This document sketches Cwerg's approach to the implementation of the existing backends (A32/A64). The same strategy should work for other fixed width instruction sets like RISC V.
The process is divided into the following steps
- Implement an instruction encode/decoder for the target ISA
- Implement the code/instruction selector which expands Cwerg IR instructions in to target instructions.
See also A32 README.md and A64 README.md
Cwerg aims to be self-contained, resource-efficient and simple. Because of this we eschew the creation of a separate symbolic assembler and generate target instructions directly in binary form.
Not having a symbolic assembler means:
- we need to deal with relocations ourselves and hence we try to limit the relocations types in the code selection stage as much as possible
- we need to disambiguate the (pseudo) instructions and addressing modes that look similar in the "official" symbolic notation of the ISA but are wildly different in their binary encoding
While not strictly necessary all existing backends implement a decoder and handle far more opcodes han necessary for the code selection stage.
Having a decoder is nice because it:
- allows us to test the encoder more easily
- helps leverage a lot of work that went into
objdump
(see below) - helps with the processing of relocations
Our approach follow this playbook starting with the CpuXXX support
- Run
objdump -d <exe>
on several large executables built for the target architecture.firefox
is a good candidate. The lines produced will look like this:2086c: e0815005 add r5, r1, #666
The first (hex) number is the address (which can be ignored).
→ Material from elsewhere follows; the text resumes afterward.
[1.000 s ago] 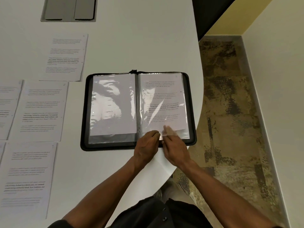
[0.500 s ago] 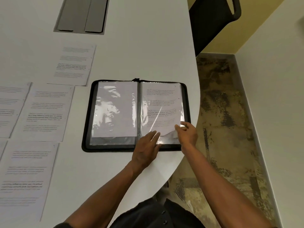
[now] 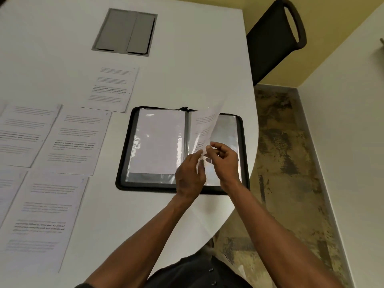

The second number is the hex encoding of the instruction. The rest is the symbolic form of instruction. - Write a decode for all the hex encodings listed by
objdump -d
into a raw form, e.g. and enum identifying the opcode and a sequence of operands (integers copied out of the instructions word.). - Write a symbolizer that renders the intermediate representation produced by the decoder to symbolic form.
- Write some quick and dirty tests verifying that this symbolic form is roughly
equivalent to symbolic form emitted by
objdump -d
. - Write the encoder which converts the immediate representation back to hex encoding - both for the symbolic and raw representation.
- Write an assembler_tool which converts simple textual programs (hello world
with syscalls) into working ELF-executables. Make an initial guess for what
relocation types will definitely needed and support/test those.
Even if the executable is working, make sure it is well-formed by inspecting
it with
readelf
/objdump
.
Next up is the Codegen support in CodeGenXXX
- Start implementing simple patterns in
isel_tab.py
and test them viaisel_tester.py
- Make a barebones hello-world work (e.g. CodeGenX64/TestData/syscall.x64.asm) which does not require much in terms of relocations, control flow and register allocation.
- Make a slightly more sophisticated program work (e.g. CodeGenX64/TestData/cli)
For the current backends the intermediate representation consists of an enum
representing the opcode, e.g. OPC_add
and an array of numbers representing,
the operands, e.g. [5, 1, 666]
for [r5, r1, #666]
.
The maximum number of operands is bounded by a small number and we limit the representation of each operand to a 32bit number to keep the representation compact.
As hinted above the size of the opcode enum is larger than the number of
opcodes listed the target architecture reference manual as we require that each
opcode have fixed operand types.
For example:
add r5, r1, #666
and add r5, r1, r5
will have different opcode because they
differ in the type of the last operand (immediate vs register).
The composition of operand types for each opcode is described by a table which is also
used to encode/decode each operand. Since an operand is represented by
a 32bit number this allows for some processing that will simplify the
symbolization of the instruction. For example the bit pattern in the instruction
encoding representing the destination register r5
will be decoded to the value 5
.
(We know that 5 represents a register because the opcode uniquely definsd the type
of each operand.) This processing can only go so far. For example, if an operand
represents a 64 bit immediate we cannot decode it to its full representation as
it may not fit into 32 bits.
TODO: add a few more detail about ELF and relocations
See also A32 README.md and A64 README.md
TODO: finish this section
Compiler Explorer is your friend. If that is not available the next best thing is running:
target-cc -c -o test.o test.c
target-objdump -d test.o